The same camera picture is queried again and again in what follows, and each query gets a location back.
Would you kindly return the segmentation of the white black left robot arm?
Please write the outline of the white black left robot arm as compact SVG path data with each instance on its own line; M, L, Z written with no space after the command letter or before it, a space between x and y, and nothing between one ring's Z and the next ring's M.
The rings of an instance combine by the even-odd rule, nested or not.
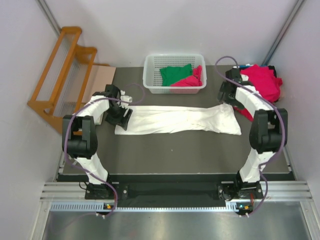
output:
M97 185L97 194L105 199L113 194L114 187L107 182L109 173L98 157L96 126L102 123L106 115L107 123L126 131L133 113L129 108L132 101L125 91L108 84L104 91L93 93L82 108L62 119L62 150L65 156L80 164L89 183Z

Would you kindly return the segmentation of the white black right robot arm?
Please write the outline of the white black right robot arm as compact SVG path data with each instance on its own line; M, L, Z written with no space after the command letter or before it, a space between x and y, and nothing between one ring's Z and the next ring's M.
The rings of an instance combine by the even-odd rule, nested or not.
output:
M264 99L250 81L243 80L238 68L226 71L223 78L218 100L246 109L253 117L249 131L251 150L233 185L234 194L245 198L257 187L266 164L287 144L288 112Z

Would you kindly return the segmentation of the white t-shirt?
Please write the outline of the white t-shirt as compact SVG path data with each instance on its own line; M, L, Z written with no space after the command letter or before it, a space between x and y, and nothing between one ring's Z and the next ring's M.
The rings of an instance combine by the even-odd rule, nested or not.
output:
M233 107L220 104L209 108L185 106L131 106L127 129L117 126L115 135L173 134L207 131L240 136Z

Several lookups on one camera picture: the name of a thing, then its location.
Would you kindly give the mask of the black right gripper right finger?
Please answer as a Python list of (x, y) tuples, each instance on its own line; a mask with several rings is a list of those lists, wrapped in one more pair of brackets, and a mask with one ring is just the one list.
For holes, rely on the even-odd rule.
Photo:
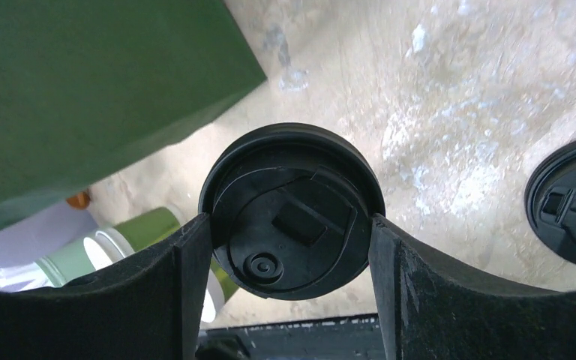
[(576, 290), (507, 280), (372, 219), (369, 263), (387, 359), (576, 359)]

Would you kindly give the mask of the green paper bag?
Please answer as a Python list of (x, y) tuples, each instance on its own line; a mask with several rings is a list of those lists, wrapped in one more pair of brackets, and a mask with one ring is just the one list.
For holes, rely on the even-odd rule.
[(0, 230), (265, 80), (222, 1), (0, 1)]

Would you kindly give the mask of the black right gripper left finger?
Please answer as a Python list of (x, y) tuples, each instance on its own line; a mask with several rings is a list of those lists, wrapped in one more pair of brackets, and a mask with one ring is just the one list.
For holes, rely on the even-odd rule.
[(0, 359), (193, 359), (210, 218), (60, 288), (0, 292)]

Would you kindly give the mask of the white paper cup stack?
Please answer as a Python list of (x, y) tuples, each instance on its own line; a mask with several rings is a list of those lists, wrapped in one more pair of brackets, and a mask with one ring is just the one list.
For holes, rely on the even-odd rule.
[[(174, 205), (154, 208), (129, 220), (95, 230), (82, 244), (93, 268), (101, 270), (154, 245), (187, 222)], [(218, 313), (239, 289), (226, 272), (211, 261), (205, 290), (201, 323), (215, 321)]]

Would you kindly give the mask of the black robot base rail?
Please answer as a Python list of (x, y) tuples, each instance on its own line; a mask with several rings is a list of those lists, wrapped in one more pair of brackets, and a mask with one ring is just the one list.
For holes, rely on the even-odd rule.
[(199, 332), (196, 359), (385, 359), (375, 313), (213, 328)]

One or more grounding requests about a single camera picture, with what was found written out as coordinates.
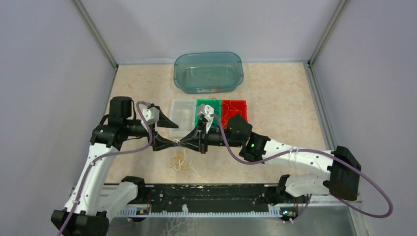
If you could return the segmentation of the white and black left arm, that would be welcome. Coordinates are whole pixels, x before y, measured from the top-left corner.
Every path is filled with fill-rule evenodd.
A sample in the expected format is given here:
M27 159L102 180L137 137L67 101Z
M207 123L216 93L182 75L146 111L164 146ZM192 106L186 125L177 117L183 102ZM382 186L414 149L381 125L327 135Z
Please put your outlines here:
M131 201L140 204L148 196L145 181L126 176L117 188L100 199L109 169L117 156L175 147L161 137L156 127L178 128L159 106L134 102L131 97L116 96L110 100L109 112L94 128L86 163L70 198L62 210L54 210L51 222L59 236L104 236L111 221Z

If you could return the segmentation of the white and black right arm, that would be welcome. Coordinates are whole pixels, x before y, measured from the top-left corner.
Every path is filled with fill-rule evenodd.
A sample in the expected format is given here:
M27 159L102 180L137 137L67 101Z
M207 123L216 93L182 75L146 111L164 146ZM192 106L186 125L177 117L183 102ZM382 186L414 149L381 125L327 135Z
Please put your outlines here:
M240 148L236 160L246 165L276 164L304 171L303 175L282 175L277 197L284 203L309 194L331 194L355 201L358 197L361 165L351 151L343 146L335 150L290 146L252 131L240 115L229 119L227 127L211 128L213 117L201 118L196 127L179 141L179 146L201 154L209 146Z

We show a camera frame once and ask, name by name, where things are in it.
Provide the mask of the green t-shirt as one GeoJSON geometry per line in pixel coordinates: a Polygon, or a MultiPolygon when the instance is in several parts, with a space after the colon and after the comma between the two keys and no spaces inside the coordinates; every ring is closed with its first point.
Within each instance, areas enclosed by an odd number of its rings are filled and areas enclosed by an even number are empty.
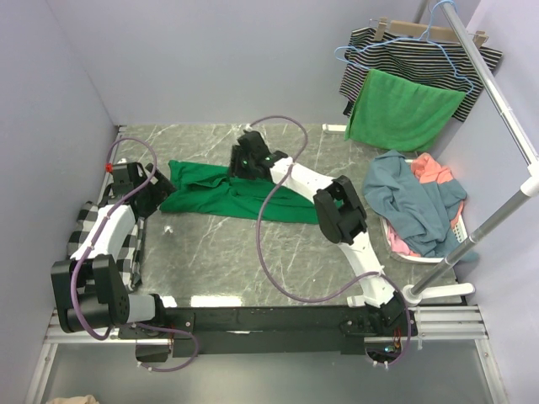
{"type": "Polygon", "coordinates": [[[263,179],[229,177],[225,166],[171,160],[168,162],[170,182],[176,191],[161,203],[167,214],[196,213],[265,221],[316,225],[318,216],[312,197],[289,188],[288,178],[272,196],[275,187],[263,179]]]}

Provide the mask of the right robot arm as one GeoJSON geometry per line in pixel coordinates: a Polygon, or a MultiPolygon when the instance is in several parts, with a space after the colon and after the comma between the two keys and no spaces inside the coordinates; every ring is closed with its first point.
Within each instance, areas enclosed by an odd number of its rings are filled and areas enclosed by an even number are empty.
{"type": "Polygon", "coordinates": [[[413,335],[412,316],[403,292],[384,273],[367,231],[366,211],[351,180],[346,176],[332,178],[296,162],[282,151],[270,151],[262,135],[245,129],[232,147],[228,172],[233,177],[263,179],[274,187],[259,210],[255,224],[256,250],[261,268],[271,284],[288,298],[307,304],[330,301],[354,284],[360,284],[363,295],[355,306],[372,311],[370,326],[381,336],[392,333],[404,316],[407,336],[413,335]],[[313,202],[318,226],[325,238],[338,246],[346,256],[355,277],[339,290],[318,298],[303,298],[286,291],[270,274],[261,245],[264,211],[281,187],[313,202]]]}

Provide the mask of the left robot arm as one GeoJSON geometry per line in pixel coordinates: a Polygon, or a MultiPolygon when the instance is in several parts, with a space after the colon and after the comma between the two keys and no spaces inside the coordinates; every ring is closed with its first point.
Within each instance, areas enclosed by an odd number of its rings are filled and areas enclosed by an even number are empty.
{"type": "Polygon", "coordinates": [[[149,338],[168,329],[159,295],[135,296],[147,218],[176,188],[151,163],[109,165],[112,181],[99,203],[85,203],[67,243],[67,257],[51,268],[63,332],[138,322],[149,338]]]}

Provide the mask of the black white checkered shirt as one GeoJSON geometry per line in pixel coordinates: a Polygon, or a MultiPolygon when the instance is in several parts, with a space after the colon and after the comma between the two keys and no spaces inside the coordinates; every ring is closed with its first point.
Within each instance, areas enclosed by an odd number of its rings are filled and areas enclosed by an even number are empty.
{"type": "MultiPolygon", "coordinates": [[[[86,202],[80,209],[74,231],[67,243],[67,256],[74,254],[86,241],[93,226],[98,221],[98,206],[86,202]]],[[[128,293],[137,290],[141,283],[141,260],[145,241],[145,221],[139,219],[128,233],[116,259],[116,265],[128,293]]]]}

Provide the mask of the green towel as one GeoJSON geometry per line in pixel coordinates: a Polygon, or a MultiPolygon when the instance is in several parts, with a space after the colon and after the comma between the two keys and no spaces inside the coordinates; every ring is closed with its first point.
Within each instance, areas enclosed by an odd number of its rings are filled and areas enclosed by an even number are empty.
{"type": "Polygon", "coordinates": [[[385,150],[426,152],[465,96],[372,69],[355,101],[344,138],[385,150]]]}

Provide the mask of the pink garment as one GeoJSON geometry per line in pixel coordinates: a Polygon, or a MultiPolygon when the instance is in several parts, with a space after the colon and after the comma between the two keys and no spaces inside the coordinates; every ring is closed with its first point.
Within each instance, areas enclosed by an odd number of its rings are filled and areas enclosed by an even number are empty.
{"type": "Polygon", "coordinates": [[[387,224],[386,235],[393,252],[415,258],[421,257],[420,254],[417,254],[408,246],[408,244],[397,234],[390,224],[387,224]]]}

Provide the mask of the coral orange garment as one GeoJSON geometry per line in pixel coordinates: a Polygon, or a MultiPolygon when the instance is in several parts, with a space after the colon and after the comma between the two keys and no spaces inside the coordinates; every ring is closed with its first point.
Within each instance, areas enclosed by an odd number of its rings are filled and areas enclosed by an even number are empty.
{"type": "Polygon", "coordinates": [[[420,183],[446,183],[454,179],[450,168],[439,164],[429,153],[418,156],[410,167],[420,183]]]}

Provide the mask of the black base beam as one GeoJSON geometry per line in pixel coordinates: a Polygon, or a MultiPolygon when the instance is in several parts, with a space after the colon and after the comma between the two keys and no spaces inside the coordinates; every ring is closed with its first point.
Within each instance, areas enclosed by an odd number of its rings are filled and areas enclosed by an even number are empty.
{"type": "Polygon", "coordinates": [[[414,314],[396,301],[370,306],[269,306],[168,308],[164,324],[151,330],[122,327],[119,337],[148,347],[157,357],[192,353],[280,354],[339,352],[363,354],[367,339],[399,339],[418,334],[414,314]]]}

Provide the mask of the teal blue garment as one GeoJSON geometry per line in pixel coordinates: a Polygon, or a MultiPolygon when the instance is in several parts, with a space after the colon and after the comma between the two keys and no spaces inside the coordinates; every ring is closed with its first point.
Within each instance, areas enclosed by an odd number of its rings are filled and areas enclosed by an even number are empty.
{"type": "Polygon", "coordinates": [[[394,150],[376,157],[368,168],[363,195],[414,252],[443,258],[459,245],[452,229],[467,192],[456,179],[420,183],[410,166],[394,150]]]}

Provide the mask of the wooden clip hanger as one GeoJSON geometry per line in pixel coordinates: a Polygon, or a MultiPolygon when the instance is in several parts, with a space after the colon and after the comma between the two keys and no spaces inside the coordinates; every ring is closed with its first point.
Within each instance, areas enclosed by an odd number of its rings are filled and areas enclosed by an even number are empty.
{"type": "Polygon", "coordinates": [[[397,35],[401,37],[410,37],[413,39],[432,40],[434,42],[442,43],[457,43],[455,32],[451,28],[433,26],[430,28],[428,34],[424,32],[427,30],[426,24],[417,24],[412,22],[406,22],[401,20],[388,20],[387,18],[379,18],[375,27],[374,41],[382,41],[384,34],[397,35]]]}

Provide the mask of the black white striped shirt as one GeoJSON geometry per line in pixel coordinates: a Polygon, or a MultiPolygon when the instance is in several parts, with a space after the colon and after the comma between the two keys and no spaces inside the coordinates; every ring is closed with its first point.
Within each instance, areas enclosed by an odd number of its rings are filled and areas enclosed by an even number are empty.
{"type": "MultiPolygon", "coordinates": [[[[356,29],[351,33],[348,45],[363,48],[375,42],[374,34],[375,29],[371,27],[356,29]]],[[[397,36],[384,34],[382,41],[395,38],[397,36]]],[[[460,45],[446,44],[443,46],[459,73],[468,77],[474,84],[473,91],[465,96],[453,114],[456,120],[463,122],[483,91],[483,85],[472,67],[472,63],[468,60],[466,52],[460,45]]],[[[354,52],[344,53],[344,56],[351,61],[357,61],[365,66],[418,84],[461,92],[469,90],[469,85],[466,82],[456,80],[453,77],[453,71],[442,52],[425,42],[412,42],[410,45],[398,42],[382,48],[371,49],[359,55],[354,52]]],[[[350,115],[366,75],[366,70],[345,63],[344,75],[339,86],[339,94],[348,100],[344,115],[350,115]]]]}

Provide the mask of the beige cloth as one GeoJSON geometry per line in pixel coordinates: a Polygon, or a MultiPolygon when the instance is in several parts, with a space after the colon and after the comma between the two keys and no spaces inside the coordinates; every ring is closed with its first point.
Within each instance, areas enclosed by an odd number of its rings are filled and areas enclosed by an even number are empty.
{"type": "Polygon", "coordinates": [[[50,399],[46,404],[99,404],[99,401],[93,395],[56,397],[50,399]]]}

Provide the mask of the aluminium rail frame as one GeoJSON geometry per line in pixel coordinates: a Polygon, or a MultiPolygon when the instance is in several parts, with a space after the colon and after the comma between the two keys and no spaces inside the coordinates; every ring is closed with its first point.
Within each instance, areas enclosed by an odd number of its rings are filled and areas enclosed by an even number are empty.
{"type": "Polygon", "coordinates": [[[423,306],[418,335],[389,369],[325,353],[204,355],[186,369],[136,364],[136,340],[64,334],[51,320],[25,400],[94,396],[101,403],[505,403],[476,306],[423,306]]]}

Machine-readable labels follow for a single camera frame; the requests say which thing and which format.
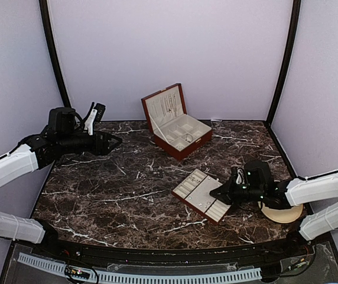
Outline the red jewelry tray insert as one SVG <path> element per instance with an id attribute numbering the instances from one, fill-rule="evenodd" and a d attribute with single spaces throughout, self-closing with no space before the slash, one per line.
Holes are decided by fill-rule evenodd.
<path id="1" fill-rule="evenodd" d="M 195 169 L 171 193 L 209 222 L 218 225 L 230 208 L 210 195 L 210 191 L 220 186 L 218 180 Z"/>

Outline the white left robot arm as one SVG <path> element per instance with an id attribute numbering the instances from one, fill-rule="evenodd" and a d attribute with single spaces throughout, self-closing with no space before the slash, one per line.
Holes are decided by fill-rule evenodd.
<path id="1" fill-rule="evenodd" d="M 94 129 L 105 111 L 105 105 L 92 104 L 82 118 L 73 108 L 51 109 L 42 132 L 23 138 L 14 149 L 0 156 L 0 188 L 45 168 L 66 154 L 108 155 L 122 139 Z M 57 237 L 57 231 L 46 221 L 0 211 L 0 238 L 40 244 L 49 257 L 58 258 L 63 253 L 63 244 Z"/>

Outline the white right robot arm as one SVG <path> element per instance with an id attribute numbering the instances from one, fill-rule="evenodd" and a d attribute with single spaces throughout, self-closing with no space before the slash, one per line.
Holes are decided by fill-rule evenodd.
<path id="1" fill-rule="evenodd" d="M 226 205 L 260 202 L 270 209 L 285 210 L 309 202 L 338 198 L 338 169 L 311 177 L 295 177 L 276 182 L 267 162 L 253 160 L 243 167 L 232 167 L 229 180 L 210 191 L 210 196 Z M 304 240 L 338 228 L 338 202 L 306 216 L 281 251 L 295 256 L 304 247 Z"/>

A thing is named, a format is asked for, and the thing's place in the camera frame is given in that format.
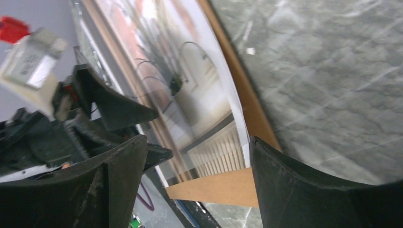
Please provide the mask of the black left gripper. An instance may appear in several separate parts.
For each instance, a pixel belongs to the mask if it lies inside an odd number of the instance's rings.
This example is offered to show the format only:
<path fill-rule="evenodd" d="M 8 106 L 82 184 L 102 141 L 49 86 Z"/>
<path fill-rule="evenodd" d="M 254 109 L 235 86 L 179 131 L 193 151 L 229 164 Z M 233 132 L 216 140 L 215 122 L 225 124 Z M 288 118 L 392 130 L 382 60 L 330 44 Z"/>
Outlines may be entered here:
<path fill-rule="evenodd" d="M 37 92 L 40 109 L 18 109 L 0 124 L 1 176 L 35 176 L 104 152 L 104 126 L 118 130 L 158 118 L 158 112 L 117 91 L 87 64 L 72 83 Z M 93 120 L 93 106 L 102 119 Z"/>

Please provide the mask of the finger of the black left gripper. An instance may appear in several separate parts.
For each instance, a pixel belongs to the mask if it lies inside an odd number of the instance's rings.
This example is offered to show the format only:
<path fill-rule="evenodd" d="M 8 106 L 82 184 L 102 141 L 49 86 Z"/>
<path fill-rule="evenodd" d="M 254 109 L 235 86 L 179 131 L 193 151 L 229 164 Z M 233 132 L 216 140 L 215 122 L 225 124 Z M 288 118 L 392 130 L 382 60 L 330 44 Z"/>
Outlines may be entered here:
<path fill-rule="evenodd" d="M 160 165 L 173 157 L 173 152 L 170 149 L 164 148 L 157 144 L 147 144 L 147 157 L 143 171 L 148 171 L 149 169 Z"/>

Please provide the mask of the brown backing board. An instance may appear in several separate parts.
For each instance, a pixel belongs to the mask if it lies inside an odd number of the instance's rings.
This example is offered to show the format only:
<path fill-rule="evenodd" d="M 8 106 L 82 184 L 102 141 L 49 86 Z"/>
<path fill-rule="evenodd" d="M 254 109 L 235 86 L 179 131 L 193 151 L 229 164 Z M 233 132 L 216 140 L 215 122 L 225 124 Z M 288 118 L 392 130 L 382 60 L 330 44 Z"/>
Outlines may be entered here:
<path fill-rule="evenodd" d="M 218 37 L 218 43 L 229 64 L 237 94 L 240 98 L 246 128 L 253 136 L 281 150 L 269 120 L 254 91 L 248 72 L 239 58 L 229 36 L 209 0 L 198 1 L 199 6 Z M 197 178 L 167 187 L 168 196 L 176 200 L 201 201 L 234 206 L 258 207 L 251 168 L 228 171 Z"/>

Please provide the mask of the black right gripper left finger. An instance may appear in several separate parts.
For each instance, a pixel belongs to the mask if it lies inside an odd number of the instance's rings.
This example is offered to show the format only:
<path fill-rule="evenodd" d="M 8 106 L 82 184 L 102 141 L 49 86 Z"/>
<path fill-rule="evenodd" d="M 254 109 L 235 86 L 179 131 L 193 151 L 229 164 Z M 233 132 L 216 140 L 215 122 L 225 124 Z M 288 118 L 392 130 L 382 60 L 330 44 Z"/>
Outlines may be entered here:
<path fill-rule="evenodd" d="M 0 185 L 3 228 L 126 228 L 147 157 L 147 138 L 35 180 Z"/>

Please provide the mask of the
::::
Task directions
Only a number is wanted. How many lines of the entries above carry "rail"?

Answer for this exercise
2